Only some lines are wanted. Transcribe, exactly, the lines below from the line with "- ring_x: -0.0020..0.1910" up to and including the line with "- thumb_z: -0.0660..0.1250".

[Start of Attachment]

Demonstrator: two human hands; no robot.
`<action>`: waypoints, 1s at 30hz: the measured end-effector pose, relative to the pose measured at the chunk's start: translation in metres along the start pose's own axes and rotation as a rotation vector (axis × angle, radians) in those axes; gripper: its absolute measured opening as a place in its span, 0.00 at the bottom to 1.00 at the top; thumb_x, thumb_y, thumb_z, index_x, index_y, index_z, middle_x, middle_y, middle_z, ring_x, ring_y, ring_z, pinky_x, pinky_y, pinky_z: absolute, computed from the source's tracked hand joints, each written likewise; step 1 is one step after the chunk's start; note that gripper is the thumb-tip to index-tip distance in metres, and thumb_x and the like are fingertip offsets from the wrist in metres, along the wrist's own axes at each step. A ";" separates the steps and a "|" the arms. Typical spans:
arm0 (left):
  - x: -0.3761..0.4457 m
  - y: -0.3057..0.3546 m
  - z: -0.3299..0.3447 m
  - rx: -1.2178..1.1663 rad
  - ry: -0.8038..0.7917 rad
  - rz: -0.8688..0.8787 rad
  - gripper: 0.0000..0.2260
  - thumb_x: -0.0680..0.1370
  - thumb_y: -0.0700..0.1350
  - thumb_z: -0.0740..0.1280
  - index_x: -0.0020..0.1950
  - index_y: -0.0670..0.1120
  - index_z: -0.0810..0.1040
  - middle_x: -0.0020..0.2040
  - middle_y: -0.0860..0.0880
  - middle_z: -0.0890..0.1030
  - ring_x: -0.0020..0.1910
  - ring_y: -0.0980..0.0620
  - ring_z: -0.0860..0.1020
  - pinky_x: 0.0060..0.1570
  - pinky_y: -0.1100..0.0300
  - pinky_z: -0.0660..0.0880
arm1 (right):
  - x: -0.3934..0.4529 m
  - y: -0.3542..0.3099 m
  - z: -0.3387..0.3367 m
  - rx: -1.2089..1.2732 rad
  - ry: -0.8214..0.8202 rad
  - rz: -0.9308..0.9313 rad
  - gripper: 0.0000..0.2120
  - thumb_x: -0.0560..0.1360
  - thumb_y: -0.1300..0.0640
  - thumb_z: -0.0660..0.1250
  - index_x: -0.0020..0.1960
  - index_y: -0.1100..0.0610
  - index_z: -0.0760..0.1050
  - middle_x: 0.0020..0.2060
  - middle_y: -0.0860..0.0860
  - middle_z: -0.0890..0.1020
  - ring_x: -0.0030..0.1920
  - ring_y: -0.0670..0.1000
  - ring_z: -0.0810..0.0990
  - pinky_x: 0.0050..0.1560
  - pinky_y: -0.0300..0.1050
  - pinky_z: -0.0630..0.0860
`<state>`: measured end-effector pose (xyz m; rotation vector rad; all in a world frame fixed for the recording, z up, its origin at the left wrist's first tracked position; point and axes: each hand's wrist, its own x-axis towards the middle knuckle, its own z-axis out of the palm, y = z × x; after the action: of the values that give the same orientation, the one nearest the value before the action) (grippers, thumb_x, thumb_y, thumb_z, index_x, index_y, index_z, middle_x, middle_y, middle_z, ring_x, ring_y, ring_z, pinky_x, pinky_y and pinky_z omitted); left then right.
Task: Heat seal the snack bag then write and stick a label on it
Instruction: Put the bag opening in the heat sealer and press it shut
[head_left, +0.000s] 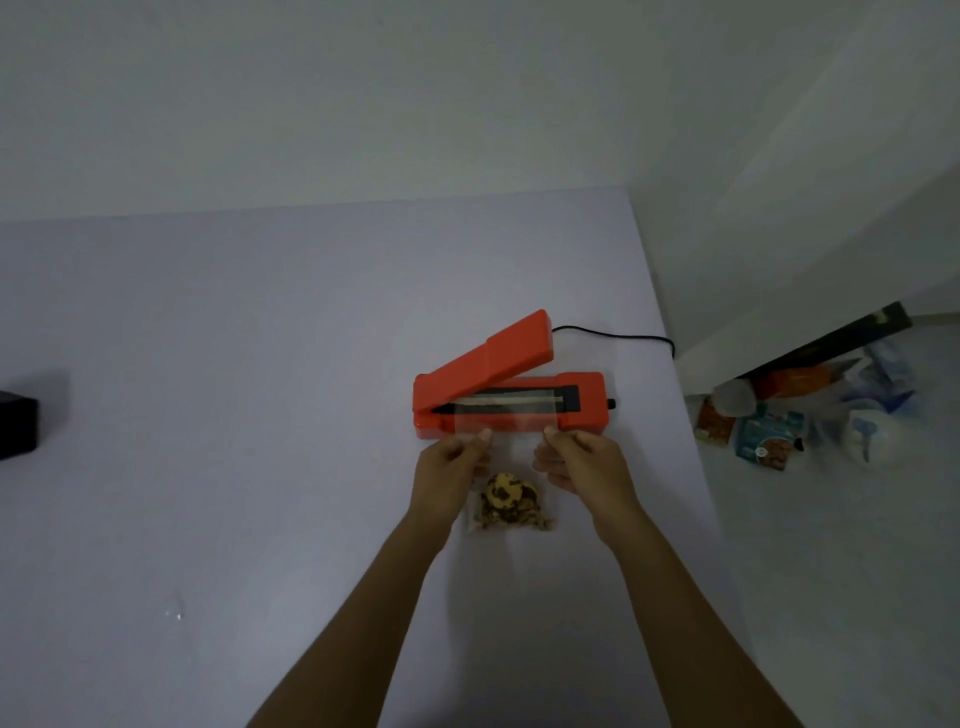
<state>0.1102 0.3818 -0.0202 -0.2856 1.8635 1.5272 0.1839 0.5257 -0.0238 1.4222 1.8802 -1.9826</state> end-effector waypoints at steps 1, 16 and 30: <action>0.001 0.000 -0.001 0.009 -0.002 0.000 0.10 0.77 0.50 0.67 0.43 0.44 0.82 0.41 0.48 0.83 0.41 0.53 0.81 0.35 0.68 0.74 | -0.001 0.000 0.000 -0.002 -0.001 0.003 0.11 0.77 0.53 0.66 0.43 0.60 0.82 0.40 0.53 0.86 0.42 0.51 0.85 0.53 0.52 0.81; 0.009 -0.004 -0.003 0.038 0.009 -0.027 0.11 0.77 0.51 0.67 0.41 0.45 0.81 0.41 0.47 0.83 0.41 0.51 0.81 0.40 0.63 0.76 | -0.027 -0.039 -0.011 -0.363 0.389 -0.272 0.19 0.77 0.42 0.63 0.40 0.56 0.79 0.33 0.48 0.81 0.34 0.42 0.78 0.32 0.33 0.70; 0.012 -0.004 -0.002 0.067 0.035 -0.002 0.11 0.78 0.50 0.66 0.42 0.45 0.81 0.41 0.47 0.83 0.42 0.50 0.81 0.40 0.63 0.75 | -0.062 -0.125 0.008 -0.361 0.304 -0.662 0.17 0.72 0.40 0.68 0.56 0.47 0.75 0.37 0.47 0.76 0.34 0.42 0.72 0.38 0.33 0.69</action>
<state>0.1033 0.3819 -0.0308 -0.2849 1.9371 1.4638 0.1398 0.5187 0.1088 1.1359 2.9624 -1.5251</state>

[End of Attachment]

Result of the exercise -
  - ring_x: -0.0020..0.1910
  - ring_y: -0.0980..0.0620
  - ring_z: -0.0860..0.1020
  - pinky_x: 0.0060..0.1570
  - pinky_y: -0.1100..0.0300
  - pinky_z: -0.0660..0.0880
arm1 (right):
  - x: -0.3934..0.4529 m
  - y: -0.3542..0.3099 m
  - z: -0.3387..0.3367 m
  - rx: -1.2089..1.2732 rad
  - ry: -0.8214..0.8202 rad
  - rz: -0.9308..0.9313 rad
  - gripper: 0.0000..0.2120
  - thumb_x: -0.0560..0.1360
  - thumb_y: -0.1300..0.0640
  - thumb_z: -0.0660..0.1250

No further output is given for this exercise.